Gia Truong: My thinking has really evolved about what it means to be an instructional leader or a principal supporting teachers. In the past, it was organized around providing professional development and coaching. Those things are still relevant, but teachers also need to experience what they want kids to experience, and a lot of teachers haven’t experienced that kind of deeper learning in their own education. With our teachers at Envision, we try to do yearly slices where they get to experience a project, and really unpack the deeper learning skills we’re trying to incorporate. What are the cognitive or content standards that we’re trying to incorporate, so that they can see the vision of it and experience it as students themselves? The instructional leader’s job is to make sure that that commitment is enduring, because it’s so easy to try something, it fails, and then go back to your default and your comfort zone. We need to make sure that teachers get the coaching they need, the professional learning communities with their peers, to really help each other and normalize the struggle of doing something potentially different with their students.
Max Silverman: You’re painting a really vivid picture of what student learning can look like, the teaching that gets us there, and the leadership that supports the teachers.
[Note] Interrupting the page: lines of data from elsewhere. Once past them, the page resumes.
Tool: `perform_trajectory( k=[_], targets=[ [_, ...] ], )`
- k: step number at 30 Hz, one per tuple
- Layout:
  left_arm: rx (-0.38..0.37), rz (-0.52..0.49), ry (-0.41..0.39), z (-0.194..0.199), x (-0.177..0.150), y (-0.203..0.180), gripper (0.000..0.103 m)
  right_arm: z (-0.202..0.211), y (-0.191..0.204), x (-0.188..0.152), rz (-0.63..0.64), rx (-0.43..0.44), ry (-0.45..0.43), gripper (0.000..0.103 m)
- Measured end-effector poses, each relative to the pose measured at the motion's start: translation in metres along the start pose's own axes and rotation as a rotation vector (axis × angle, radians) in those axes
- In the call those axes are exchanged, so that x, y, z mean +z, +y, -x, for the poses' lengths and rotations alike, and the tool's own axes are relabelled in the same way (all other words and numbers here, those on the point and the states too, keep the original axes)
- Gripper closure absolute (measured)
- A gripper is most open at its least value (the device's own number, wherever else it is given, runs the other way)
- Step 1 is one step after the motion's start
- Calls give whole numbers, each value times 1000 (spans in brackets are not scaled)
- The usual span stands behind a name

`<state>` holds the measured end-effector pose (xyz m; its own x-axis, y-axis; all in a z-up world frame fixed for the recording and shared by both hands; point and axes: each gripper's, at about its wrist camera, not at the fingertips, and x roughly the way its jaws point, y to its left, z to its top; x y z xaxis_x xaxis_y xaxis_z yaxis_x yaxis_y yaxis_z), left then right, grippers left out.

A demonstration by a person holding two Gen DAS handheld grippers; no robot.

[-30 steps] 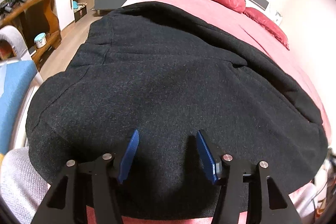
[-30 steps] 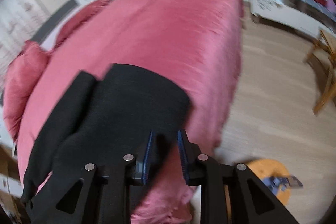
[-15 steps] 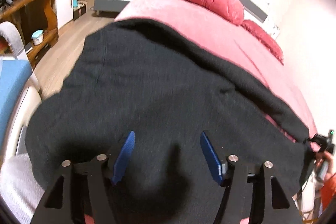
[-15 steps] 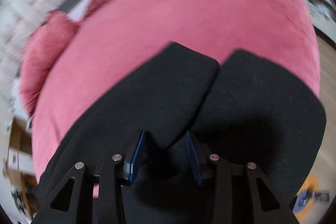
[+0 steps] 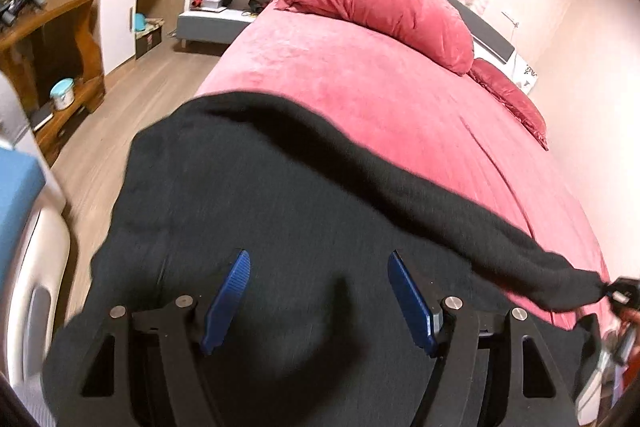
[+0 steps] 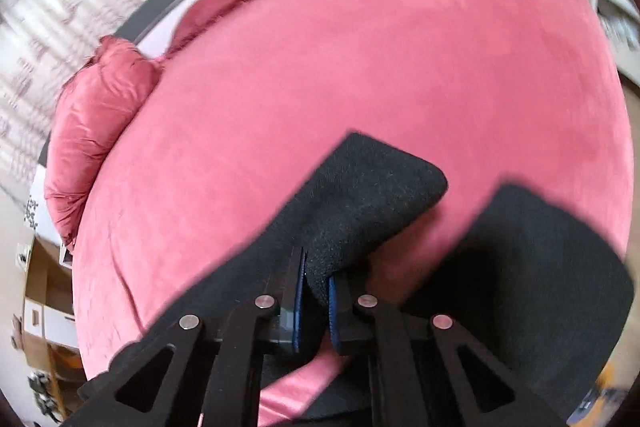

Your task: Fold large clothes

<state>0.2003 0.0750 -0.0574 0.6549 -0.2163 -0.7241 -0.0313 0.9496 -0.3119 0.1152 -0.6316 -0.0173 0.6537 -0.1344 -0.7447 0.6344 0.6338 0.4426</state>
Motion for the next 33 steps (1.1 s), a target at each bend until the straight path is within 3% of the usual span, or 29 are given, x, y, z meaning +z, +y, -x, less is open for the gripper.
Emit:
perform_trajectory(
  k=[4,6,7,10,11,14,19,22,25,27,28,29,30,31,32,33],
  targets=[
    [9,-15,-7,-16,21,-1,31,25,22,36,14,50,-136,96],
    [6,-9,-14,-20,27,3,31,17,28,41,61,-27,-89,93],
    [7,-4,-15,-23,30,6,31,7,26,41,80,-111,-34,83],
    [9,42,6,-33,38,20,31,-17,10,29,129,-641,72,74],
    [5,60,8,-36,41,24,31,-16,7,27,106,-658,50,74],
    [-6,139,-6,-40,54,36,30,-11,20,24,34,-379,-11,72],
    [-29,282,-32,-46,77,52,20,-42,82,23,122,-213,77,67],
    [-12,335,-6,-59,87,55,11,-61,103,24,120,-256,120,56],
    [4,353,77,-83,94,55,11,-90,120,19,115,-293,276,52],
    [16,372,118,-95,95,56,13,-107,130,14,125,-383,327,50],
    [16,394,133,-100,95,56,14,-116,135,11,140,-426,350,45],
    [5,414,137,-103,94,57,17,-123,139,9,156,-449,364,42],
    [-3,422,138,-106,94,57,28,-131,144,6,192,-479,372,40],
    [4,414,142,-108,94,56,47,-140,151,12,221,-498,370,40],
    [2,400,148,-109,94,55,59,-139,153,10,234,-503,354,40],
    [-20,376,160,-110,92,52,83,-137,153,10,233,-489,337,44]
  ],
)
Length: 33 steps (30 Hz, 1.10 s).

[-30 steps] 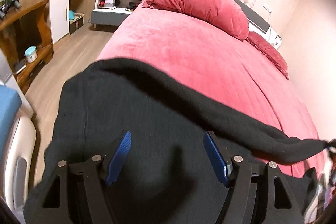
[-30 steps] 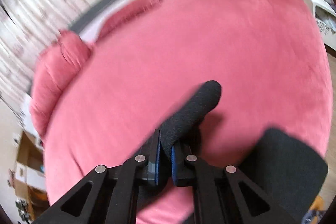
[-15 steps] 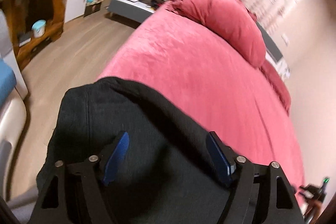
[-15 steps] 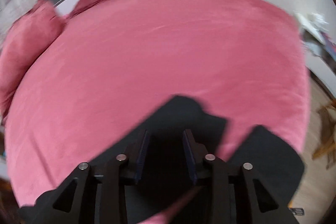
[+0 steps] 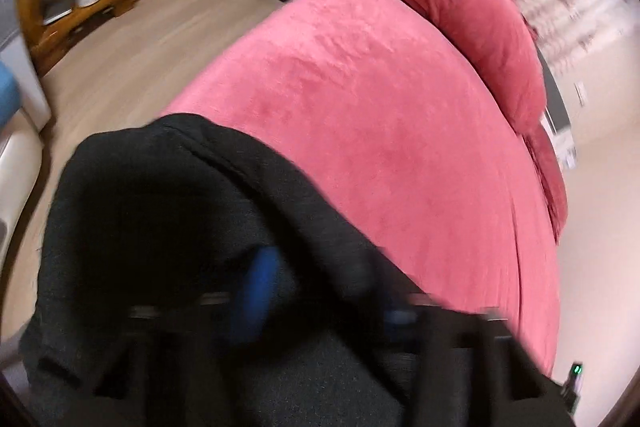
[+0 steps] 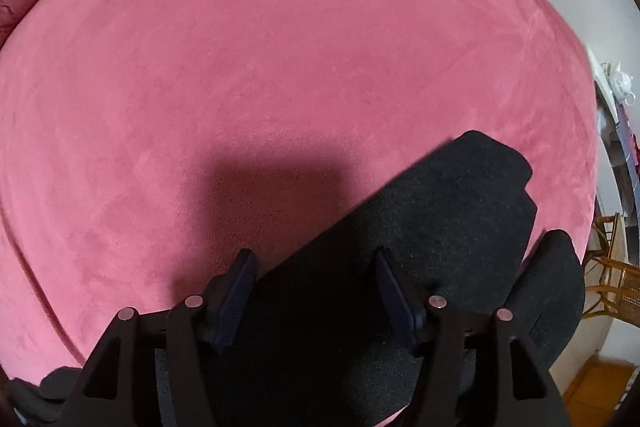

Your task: Fold large clothes

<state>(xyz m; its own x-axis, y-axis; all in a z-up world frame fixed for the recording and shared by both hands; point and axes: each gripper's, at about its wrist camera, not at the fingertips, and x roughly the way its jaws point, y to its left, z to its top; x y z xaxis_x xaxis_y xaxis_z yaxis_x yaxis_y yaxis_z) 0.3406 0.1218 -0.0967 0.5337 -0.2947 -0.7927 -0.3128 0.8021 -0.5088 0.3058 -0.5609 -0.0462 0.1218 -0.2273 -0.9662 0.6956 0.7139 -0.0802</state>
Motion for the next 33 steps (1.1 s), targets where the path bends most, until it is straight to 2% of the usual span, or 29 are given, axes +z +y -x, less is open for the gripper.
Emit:
perform_trajectory(
  k=[1,2,3,4,7,11,14,17,20,21,22,24,25,27,29,32,33],
  targets=[
    [-14,-30,15,0,-4,-2,89,2,-4,-4,3,18,-16,62],
    [-6,-56,-1,3,-7,-4,89,5,-8,-10,16,20,-29,71],
    [-9,-79,-24,7,-9,-5,90,9,-16,-16,32,21,-56,86],
    [-18,-99,-41,12,-12,-6,91,12,-28,-22,29,42,-67,92],
    [-61,-111,-85,33,-22,-2,92,24,-64,-48,-43,170,-92,96],
    [-132,-64,-121,64,-40,14,93,48,-111,-88,-159,310,-199,97],
    [-174,-38,-138,82,-54,20,93,54,-146,-129,-250,401,-256,97],
    [-197,-42,-154,98,-68,26,94,38,-165,-177,-321,443,-245,97],
    [-199,-44,-144,106,-80,30,94,15,-169,-206,-343,470,-170,95],
    [-200,-32,-138,108,-83,33,94,17,-175,-208,-361,480,-163,86],
    [-202,-24,-135,110,-85,35,94,18,-175,-216,-383,465,-169,69],
    [-202,-16,-134,113,-88,37,94,25,-177,-222,-422,418,-211,57],
    [-199,-20,-135,113,-90,36,94,30,-181,-221,-448,421,-241,51],
    [-188,-39,-141,115,-93,32,94,31,-186,-215,-496,462,-242,43],
    [-184,-46,-142,116,-94,31,94,22,-191,-209,-547,475,-210,43],
    [-183,-47,-141,117,-94,31,94,2,-191,-189,-646,556,-136,43],
    [-183,-54,-143,119,-95,29,94,-2,-194,-187,-669,550,-123,43]
  ],
)
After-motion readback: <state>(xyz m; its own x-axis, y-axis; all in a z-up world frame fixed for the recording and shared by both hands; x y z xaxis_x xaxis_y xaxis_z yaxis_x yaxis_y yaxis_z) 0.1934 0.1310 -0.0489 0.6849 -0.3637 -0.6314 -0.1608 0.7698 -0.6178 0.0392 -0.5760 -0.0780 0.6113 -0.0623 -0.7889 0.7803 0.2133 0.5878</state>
So now what is the role of the school system, or central office, in supporting student learning, classroom teaching and school leadership?
“The instability of the teaching force means that if we don’t design systems that keep things consistent, aligned and coherent, we’re leaving it up to chance if a student’s going to get a good teacher in the classroom or a prepared teacher. And when we leave it up to chance, it’s like perpetuating systemic oppression.”
Gia Truong: As the principal, I really believe in autonomy and allowing teachers to take risks to really excel. But the instability of the teaching force means that if we don’t design systems that keep things consistent, aligned and coherent, we’re leaving it up to chance if a student’s going to get a good teacher in the classroom or a prepared teacher. And when we leave it up to chance, it’s like perpetuating systemic oppression.
So the central office must focus on important things that provide equity and consistent rigorous learning for students. At Envision we’re trying to figure out if that’s an aligned common curriculum across our schools, or about assessments everybody takes, and also making sure professional development, coaching and assessments are all aligned.
Max Silverman: Do you have a metaphor for how you think the central and home offices should work with schools?
Gia Truong: In your previous interview with Ellen Dorr, she describes it as a trellis that provides enough organization and stability and also keeps things moving along. I am not sure I have the perfect metaphor, but I do know that we need to support students and also give them space to be metacognitive so that they’re really stepping out and reflecting and thinking. I think a lot of times the teachers do it for the students. When we think about how to improve our teaching and learning in the classroom, we need to determine how to engage students in a real partnership.
Max Silverman: It’s been such a pleasure to hear your thinking, Gia.
Gia Truong: Thank you so much for the opportunity.